There was another option my Ins Co provided to pay balances directly through their site – but this resulted in the biggest hassle I’ve had to date – when one of my medical providers lost my payment and then made me run around for months trying to track it down, even though every piece of evidence provided showed that they received it and deposited it, and just didn’t apply it properly to my account. They kept trying to claim that it was because my Ins. Co/HSA had the wrong account number, but given that (a) I had made payments in the exact same manner before with zero issues and (b) the account number was tied to the insurance billing discount for the SAME BILL that had been processed correctly, I didn’t buy any of that. I finally had to escalate to public shaming, which is what ultimately solved the problem.
But through all of that, the HSA account people were actually incredibly helpful and provided reams of “tracer” information on the payment in a very quick manner.
Edward G. Talbot
As a matter of public policy, I agree that HDHP plans are not likely to result in optimal outcomes on average. So I wouldn’t have a problem seeing them eliminated in favor of some better reforms.

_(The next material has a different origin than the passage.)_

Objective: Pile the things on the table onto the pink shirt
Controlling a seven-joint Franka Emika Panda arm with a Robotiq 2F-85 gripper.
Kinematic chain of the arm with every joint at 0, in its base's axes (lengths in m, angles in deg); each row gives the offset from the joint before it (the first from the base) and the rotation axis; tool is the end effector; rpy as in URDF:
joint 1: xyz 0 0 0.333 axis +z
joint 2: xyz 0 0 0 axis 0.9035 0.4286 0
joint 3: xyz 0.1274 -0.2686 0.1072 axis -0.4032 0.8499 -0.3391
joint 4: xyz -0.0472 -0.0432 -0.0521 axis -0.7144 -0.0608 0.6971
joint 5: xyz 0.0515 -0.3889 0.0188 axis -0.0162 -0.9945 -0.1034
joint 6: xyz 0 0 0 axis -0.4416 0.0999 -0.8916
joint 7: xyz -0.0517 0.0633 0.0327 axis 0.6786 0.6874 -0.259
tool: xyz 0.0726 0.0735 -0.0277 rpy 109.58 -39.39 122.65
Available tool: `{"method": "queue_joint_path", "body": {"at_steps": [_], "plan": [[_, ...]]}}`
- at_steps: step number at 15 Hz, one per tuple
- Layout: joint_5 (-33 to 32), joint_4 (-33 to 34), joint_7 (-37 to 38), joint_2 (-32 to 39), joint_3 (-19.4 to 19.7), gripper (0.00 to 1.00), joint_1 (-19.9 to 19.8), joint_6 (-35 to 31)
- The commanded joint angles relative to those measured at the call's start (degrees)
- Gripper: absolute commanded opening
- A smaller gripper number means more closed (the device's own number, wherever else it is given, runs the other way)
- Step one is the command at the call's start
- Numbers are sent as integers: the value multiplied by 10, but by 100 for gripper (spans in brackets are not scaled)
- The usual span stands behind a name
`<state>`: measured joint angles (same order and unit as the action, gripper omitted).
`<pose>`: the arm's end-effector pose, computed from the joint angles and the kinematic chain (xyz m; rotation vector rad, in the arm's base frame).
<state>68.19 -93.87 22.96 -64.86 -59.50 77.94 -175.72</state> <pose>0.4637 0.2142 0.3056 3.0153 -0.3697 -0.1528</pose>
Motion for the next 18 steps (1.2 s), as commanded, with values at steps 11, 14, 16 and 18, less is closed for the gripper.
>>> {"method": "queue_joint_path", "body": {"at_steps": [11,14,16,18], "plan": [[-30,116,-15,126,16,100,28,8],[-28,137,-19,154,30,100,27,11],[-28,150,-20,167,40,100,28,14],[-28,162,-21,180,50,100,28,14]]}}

That said, I love my HDHP which has the $6650 family deductible, which matches the max tax-deductible HSA contribution annually. I make that contribution, which means my deductible costs all come out of my HSA. It saves me significant money over the alternative plans. I don’t hesitate to get care because I’ve run the numbers and I know that if my family’s healthcare behavior is the same as it would have been under a standard plan, I will wind up spending less unless I wind up spending in a specific very narrow range which I have never yet wound up in. And of course I know that a high deductible plan will on average wind up cheaper for the buyer because it means the ins. co is taking on less risk and risk costs money – doesn’t mean it’s better for every individual situation, just on average. I think the comment that this requires a psychological shift and is tough for people who live paycheck to paycheck are accurate, though.

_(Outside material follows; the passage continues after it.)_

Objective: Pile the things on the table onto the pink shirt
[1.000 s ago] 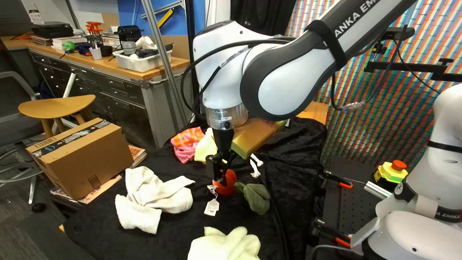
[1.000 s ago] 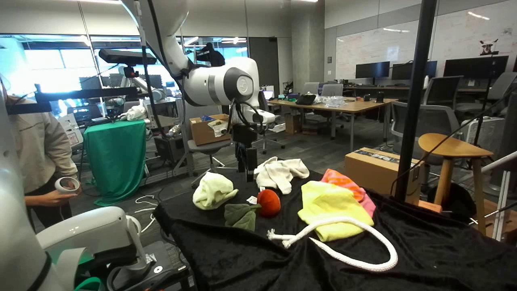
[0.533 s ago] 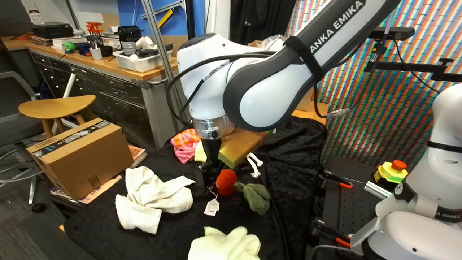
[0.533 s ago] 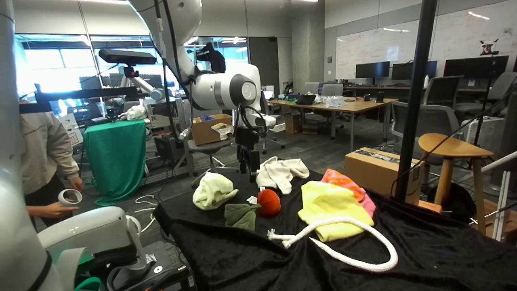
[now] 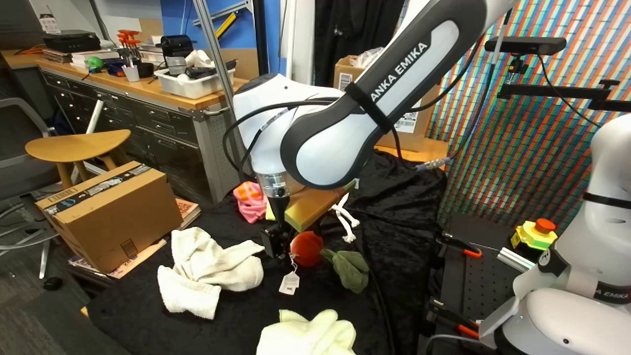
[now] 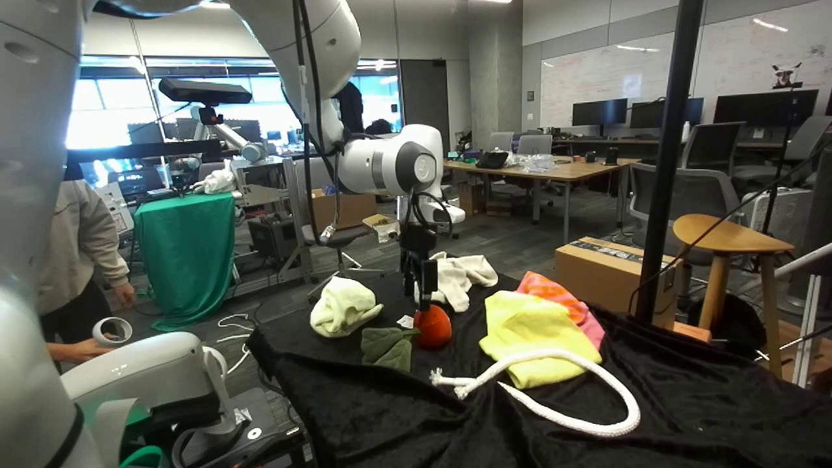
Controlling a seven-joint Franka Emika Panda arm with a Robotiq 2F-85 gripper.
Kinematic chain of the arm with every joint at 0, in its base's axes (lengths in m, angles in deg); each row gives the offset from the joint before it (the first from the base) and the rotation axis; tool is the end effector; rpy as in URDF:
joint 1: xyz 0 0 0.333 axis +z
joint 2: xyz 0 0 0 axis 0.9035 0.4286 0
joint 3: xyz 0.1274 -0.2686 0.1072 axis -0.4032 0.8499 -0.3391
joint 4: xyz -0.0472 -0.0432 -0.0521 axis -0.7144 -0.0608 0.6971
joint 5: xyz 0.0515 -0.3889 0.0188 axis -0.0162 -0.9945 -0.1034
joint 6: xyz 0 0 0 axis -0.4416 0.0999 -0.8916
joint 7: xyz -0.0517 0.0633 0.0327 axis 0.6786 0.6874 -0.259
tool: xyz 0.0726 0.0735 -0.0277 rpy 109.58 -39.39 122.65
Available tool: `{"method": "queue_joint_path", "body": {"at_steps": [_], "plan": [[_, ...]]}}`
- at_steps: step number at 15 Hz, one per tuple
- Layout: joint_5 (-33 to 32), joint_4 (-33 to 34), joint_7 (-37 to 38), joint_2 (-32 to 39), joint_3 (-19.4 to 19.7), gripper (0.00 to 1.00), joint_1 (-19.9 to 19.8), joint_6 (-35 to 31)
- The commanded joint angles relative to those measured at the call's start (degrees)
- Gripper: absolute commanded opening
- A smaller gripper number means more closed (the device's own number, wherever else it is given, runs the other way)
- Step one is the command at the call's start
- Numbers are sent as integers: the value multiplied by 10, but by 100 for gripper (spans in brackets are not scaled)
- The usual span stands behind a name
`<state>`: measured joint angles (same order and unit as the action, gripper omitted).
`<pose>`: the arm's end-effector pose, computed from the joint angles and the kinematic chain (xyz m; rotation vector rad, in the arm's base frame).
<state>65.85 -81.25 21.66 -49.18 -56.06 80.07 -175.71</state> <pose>0.5249 0.2259 0.2442 2.9948 -0.3305 -0.2235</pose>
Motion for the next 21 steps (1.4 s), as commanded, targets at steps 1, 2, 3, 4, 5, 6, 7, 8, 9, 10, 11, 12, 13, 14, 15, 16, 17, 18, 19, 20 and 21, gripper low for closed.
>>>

One other note on prescriptions – one of the reasons why this plan is significantly better for us is that the HDHP law has certain requirements about preventative coverage that make several prescriptions much cheaper (or free) even before the deductible under the HDHP plan vs the PPO plan my employer offers from the same company. This is why it is important to really study carefully what your expenses are and EXACTLY what they will be under alternative plans. Don’t assume that your regular prescription which you current pay $50 a month full price for before deductible will cost $50 on an equivalent HDHP plan. It could be more or less. BEfore we switched our plans, we spent two hours on the phone nailing this down and found that we would spend over 50% less annually on regular prescriptions on the HDHP, all due to the details of what the HDHP law requires.